(Beginning of Data extracts)

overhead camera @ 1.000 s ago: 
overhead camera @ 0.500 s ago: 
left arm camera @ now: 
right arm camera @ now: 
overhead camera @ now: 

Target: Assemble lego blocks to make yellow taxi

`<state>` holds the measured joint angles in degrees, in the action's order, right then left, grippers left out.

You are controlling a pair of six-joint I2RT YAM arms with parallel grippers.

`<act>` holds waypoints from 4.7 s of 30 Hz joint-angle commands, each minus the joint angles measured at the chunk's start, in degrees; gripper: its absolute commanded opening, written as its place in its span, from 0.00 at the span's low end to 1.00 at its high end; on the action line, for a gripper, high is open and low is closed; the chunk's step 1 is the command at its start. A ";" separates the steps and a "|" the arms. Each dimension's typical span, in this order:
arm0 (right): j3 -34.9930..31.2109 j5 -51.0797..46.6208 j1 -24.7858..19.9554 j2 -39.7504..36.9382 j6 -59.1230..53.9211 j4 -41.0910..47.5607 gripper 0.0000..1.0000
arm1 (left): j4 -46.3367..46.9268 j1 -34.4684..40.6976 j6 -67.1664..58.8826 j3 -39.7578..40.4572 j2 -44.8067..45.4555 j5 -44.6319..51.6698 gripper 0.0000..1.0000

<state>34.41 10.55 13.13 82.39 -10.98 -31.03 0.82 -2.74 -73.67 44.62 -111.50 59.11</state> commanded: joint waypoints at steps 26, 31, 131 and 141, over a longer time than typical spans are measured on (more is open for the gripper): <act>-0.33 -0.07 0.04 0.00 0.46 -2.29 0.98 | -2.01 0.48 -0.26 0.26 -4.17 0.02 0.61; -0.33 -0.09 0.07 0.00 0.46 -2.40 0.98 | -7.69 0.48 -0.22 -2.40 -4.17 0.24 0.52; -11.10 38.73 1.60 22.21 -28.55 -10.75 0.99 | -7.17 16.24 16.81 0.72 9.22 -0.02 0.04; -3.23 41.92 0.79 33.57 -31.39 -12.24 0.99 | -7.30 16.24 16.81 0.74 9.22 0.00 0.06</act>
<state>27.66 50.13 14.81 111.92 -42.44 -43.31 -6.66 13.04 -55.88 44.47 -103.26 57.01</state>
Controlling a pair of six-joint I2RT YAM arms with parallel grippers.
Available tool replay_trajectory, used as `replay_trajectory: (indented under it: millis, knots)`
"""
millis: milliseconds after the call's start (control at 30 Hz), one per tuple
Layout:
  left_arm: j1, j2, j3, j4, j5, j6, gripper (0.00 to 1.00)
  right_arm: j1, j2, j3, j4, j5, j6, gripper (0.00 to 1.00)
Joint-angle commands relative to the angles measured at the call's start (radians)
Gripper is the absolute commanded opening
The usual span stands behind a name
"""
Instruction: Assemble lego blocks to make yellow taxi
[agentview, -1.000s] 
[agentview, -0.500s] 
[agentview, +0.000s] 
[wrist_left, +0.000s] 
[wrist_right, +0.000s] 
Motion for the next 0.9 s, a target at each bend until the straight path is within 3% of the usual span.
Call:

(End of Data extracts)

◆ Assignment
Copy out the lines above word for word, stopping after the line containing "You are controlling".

◆ Answer for this exercise
overhead camera @ 1.000 s ago: 
overhead camera @ 0.500 s ago: 
left arm camera @ now: 
right arm camera @ now: 
overhead camera @ now: 

Target: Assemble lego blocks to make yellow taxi

`<state>` holds the measured joint angles in degrees, in the action's order, right then left, grippers left out.

You are controlling a pair of six-joint I2RT YAM arms with parallel grippers.

Nothing more is needed for this answer.